3. Build the internal coalition and find the money.

The third step acknowledges a political reality: AI funding rarely lives in one place. Salesforce cited research indicating organizations “spend up to 10% of their budgets on redundant efforts stemming from departmental silos,” with multiple teams tackling the same problem without talking to each other. The advice was to “know the seven people between you and yes,” mapping every stakeholder whose P&L, KPIs, or teams are touched by the problem and the proposed solution.

This coalition-building is not just about getting a signature, but about ensuring that business unit leaders understand how much of “their P&L is now going to be going towards this initiative,” Buser explained. Without that alignment, a central funding win can still evaporate when local owners push back. The speakers stressed getting these leaders “in early on and have them be part of the business case,” so that when the ask goes up the chain, it arrives as a coordinated signal, not a set of conflicting requests.

4. Start with one agent and design for scale.

The fourth step is where Agentforce enters the picture as “digital labor.” Instead of trying to “fix all of the problems at once,” Herrmann urged the audience to “fix one problem, do it in a scalable way,” then reuse what they learn. In the case of the order‑status spike, that meant deploying a single agent to handle the “Where’s my order?” use case and tracking its impact on call volumes, hiring plans, and customer satisfaction.

Visuals shared in the session showed three lines: case volume continuing to grow, human labor “staying stabilized,” and a band of “all‑in savings” widening over a five‑year horizon. The projected savings came from shifting to a digital labor strategy, backed by spreadsheets “broken down by business unit” to show exactly how each line of business benefits. The message to the room was that a “successful business case” gives leaders both the big number and the detailed breakdown, all the while establishing a blueprint for the next agent.

5. Engineer adoption and governance before go‑live.

The fifth step flips typical sequencing: adoption and governance must be designed before deploying agents, not after. Herrmann noted that “70% of transformations are failing” and “only 12% of organizations are achieving their original ambition,” often because teams still operate on a “build it and they’ll come” mindset. Instead, both speakers advocated for real “meta champions” inside the business and “embedded workflows” that make the agent part of daily work rather than an optional tool.

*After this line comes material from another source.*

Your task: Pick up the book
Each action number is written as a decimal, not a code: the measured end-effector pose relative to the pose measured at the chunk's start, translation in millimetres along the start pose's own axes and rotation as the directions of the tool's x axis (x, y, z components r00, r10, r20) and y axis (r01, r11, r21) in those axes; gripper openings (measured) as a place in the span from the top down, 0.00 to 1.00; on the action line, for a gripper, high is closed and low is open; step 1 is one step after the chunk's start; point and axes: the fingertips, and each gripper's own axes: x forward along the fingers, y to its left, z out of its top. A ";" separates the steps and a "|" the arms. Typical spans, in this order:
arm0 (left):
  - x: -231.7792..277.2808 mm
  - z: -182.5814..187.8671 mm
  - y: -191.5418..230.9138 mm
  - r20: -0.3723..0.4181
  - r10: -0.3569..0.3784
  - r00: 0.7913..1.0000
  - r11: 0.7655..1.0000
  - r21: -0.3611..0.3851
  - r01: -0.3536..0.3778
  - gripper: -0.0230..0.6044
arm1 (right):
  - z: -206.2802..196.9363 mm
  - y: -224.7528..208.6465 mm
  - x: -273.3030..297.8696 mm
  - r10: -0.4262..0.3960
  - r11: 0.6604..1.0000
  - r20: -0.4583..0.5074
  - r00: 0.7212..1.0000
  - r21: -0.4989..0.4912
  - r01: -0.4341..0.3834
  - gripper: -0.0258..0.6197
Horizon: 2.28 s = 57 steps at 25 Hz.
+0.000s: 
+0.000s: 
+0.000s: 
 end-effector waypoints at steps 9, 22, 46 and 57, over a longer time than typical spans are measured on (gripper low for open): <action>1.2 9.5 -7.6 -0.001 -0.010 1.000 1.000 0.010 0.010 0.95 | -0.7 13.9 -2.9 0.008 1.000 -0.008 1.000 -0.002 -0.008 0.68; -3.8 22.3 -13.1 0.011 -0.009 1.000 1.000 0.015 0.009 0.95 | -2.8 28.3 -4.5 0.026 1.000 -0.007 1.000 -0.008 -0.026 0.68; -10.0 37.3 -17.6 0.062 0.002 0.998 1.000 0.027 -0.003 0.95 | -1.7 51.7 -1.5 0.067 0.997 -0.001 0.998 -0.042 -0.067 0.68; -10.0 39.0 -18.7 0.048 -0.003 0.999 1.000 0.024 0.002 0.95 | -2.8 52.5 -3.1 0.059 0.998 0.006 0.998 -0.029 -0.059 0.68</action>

Governance should go through a formal Center of Excellence or committee, described as “a cross‑functional governing body” that sets rules, monitors performance, and decides where AI goes next. Leaders need to “think about these things prior to the deployment,” including who owns what, how success is measured, and how frequently adoption and performance will be reviewed. One of the closing lines captured the shift in stakes: this is not “an investment in a system,” but “an investment in a strategic growth engine,” and that demands clarity on metrics, ownership, and scalability from the outset.

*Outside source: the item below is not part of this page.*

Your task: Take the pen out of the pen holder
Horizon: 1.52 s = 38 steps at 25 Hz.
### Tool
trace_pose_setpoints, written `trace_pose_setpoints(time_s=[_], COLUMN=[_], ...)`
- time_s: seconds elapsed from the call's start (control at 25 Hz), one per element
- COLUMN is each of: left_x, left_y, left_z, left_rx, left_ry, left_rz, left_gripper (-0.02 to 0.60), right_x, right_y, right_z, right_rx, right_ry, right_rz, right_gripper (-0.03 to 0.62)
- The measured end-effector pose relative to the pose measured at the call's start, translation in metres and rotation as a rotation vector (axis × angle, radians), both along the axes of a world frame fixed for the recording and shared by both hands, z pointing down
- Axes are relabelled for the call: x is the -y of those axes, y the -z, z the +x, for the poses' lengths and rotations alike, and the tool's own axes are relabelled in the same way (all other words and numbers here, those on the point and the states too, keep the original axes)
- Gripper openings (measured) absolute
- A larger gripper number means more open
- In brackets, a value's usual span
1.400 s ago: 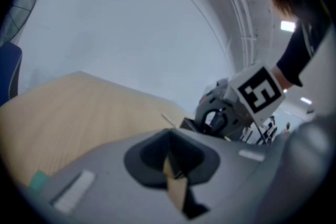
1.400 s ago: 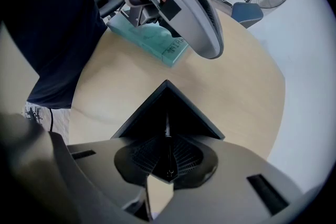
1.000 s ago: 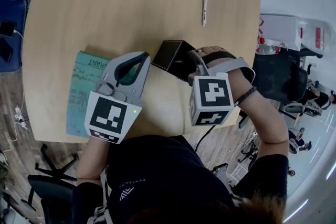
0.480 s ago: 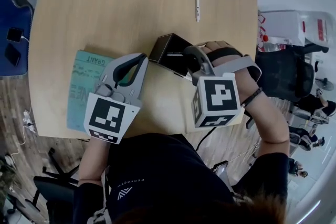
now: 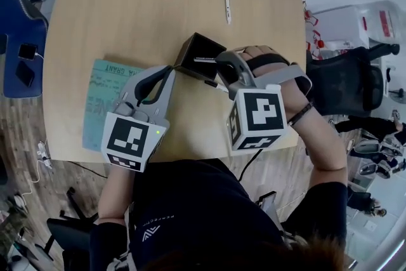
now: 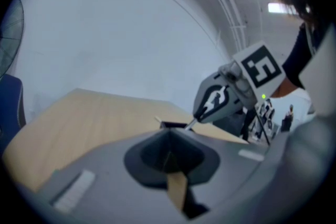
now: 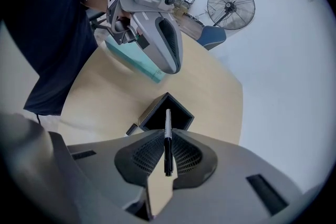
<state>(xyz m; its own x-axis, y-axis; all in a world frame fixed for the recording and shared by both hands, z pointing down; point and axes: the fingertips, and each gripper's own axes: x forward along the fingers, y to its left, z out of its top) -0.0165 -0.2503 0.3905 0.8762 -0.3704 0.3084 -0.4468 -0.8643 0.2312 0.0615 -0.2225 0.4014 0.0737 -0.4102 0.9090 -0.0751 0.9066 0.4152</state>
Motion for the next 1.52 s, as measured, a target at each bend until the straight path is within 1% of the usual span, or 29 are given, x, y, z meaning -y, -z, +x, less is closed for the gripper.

What This Means for ERP Insiders

Narrow use cases drive enterprise AI funding. The session showed how ERP leaders can break broad transformation wish lists into single, UX-ready problems with clear cost avoidance math, pulling budget from business units rather than central IT. Product teams and program owners gain a template for pitching agents that stabilize operations amid growth, not just cut costs.

A reusable pattern for agents hints at an ecosystem shift. The emphasis on solving one problem “in a scalable way,” documenting how it was built, and then repeating that pattern suggests enterprises will expect ERP platforms and partners to deliver agent blueprints as much as individual automations. That means designing AI capabilities that can be cloned, governed, and iterated across domains, not rebuilt from scratch each time.

Governance must precede deployment. By emphasizing the role of centralized centers or committees of excellence, embedded workflows, and designated champions before go‑live, the speakers pushed enterprises to treat AI agents as part of core operating models, not experimental add‑ons. ERP vendors and system integrators that cannot match this maturity around metrics and ownership may find their AI features sidelined.